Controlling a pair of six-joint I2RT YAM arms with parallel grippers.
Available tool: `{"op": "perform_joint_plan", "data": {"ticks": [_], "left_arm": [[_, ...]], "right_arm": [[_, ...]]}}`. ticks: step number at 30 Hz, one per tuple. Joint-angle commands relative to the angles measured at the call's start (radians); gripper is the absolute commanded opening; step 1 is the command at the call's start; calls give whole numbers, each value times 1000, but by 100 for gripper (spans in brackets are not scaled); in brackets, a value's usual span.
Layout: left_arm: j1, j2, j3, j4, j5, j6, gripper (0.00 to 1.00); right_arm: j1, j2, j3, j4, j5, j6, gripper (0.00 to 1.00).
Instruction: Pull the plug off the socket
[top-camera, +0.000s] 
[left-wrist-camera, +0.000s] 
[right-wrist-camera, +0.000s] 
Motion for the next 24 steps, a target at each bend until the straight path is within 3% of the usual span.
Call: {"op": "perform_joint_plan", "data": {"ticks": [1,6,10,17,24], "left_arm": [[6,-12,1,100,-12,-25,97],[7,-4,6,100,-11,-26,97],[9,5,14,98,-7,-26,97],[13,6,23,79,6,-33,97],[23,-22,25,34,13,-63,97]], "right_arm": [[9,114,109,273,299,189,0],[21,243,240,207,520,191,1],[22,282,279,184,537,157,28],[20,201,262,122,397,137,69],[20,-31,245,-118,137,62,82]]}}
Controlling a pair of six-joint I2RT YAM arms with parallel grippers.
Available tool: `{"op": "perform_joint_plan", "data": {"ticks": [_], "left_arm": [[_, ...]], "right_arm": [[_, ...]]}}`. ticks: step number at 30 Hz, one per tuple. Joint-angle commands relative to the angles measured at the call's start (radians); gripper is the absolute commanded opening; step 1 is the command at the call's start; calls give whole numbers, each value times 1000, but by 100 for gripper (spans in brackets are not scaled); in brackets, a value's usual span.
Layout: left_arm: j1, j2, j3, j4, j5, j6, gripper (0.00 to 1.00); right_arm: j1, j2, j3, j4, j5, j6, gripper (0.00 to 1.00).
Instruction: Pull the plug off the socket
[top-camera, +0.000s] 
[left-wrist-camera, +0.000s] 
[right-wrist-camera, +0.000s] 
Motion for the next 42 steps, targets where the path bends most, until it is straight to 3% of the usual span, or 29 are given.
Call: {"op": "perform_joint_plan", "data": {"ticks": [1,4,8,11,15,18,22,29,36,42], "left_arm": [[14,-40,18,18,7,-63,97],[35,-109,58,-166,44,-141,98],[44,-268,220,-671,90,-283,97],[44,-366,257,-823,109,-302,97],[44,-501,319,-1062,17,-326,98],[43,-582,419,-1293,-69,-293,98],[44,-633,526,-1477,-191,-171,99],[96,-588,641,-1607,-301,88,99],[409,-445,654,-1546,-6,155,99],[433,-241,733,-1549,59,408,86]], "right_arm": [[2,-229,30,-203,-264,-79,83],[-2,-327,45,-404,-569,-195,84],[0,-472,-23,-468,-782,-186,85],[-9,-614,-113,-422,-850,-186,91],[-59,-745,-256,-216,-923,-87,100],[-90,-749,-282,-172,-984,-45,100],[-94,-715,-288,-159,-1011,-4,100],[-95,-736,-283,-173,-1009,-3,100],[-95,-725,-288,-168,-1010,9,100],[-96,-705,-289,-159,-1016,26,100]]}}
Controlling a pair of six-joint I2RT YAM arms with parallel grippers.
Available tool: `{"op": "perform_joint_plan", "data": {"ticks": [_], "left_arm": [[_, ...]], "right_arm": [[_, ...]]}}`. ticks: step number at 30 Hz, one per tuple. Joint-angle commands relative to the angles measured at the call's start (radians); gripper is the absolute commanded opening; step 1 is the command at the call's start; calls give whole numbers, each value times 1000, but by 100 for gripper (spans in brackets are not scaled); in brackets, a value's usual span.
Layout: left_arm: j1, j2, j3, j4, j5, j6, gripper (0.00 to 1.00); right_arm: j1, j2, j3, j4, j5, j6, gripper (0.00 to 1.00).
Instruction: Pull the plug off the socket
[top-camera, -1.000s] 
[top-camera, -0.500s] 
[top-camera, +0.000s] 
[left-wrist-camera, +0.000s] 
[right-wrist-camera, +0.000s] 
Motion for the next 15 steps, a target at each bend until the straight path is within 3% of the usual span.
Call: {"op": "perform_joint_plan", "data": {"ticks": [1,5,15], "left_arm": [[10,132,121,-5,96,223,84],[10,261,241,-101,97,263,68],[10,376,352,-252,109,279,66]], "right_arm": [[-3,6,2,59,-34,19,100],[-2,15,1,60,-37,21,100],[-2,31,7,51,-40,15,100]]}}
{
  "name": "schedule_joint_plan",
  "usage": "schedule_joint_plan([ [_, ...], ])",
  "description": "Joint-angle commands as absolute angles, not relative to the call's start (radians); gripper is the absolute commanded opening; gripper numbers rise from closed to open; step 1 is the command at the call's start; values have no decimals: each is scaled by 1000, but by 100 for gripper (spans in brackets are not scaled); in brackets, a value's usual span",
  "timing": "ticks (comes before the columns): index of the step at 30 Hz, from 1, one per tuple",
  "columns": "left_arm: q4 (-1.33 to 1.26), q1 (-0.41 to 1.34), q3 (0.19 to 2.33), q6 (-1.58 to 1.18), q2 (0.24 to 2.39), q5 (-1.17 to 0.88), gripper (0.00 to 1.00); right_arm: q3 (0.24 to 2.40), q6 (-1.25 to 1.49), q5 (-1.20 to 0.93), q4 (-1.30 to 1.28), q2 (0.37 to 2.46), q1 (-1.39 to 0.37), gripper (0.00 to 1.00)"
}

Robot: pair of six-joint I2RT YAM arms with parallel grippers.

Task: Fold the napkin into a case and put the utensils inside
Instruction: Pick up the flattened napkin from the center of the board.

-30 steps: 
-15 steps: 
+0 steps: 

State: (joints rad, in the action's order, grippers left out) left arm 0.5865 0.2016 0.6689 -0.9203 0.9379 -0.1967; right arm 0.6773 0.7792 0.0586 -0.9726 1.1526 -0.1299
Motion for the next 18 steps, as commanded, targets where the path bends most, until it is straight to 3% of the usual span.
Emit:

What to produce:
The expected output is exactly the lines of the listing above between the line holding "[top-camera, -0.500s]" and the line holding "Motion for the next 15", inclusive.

The answer:
[top-camera, -0.500s] 
[top-camera, +0.000s] 
[left-wrist-camera, +0.000s] 
[right-wrist-camera, +0.000s] 
Motion for the next 15 steps, a target at each bend until the straight path is within 3% of the usual span.

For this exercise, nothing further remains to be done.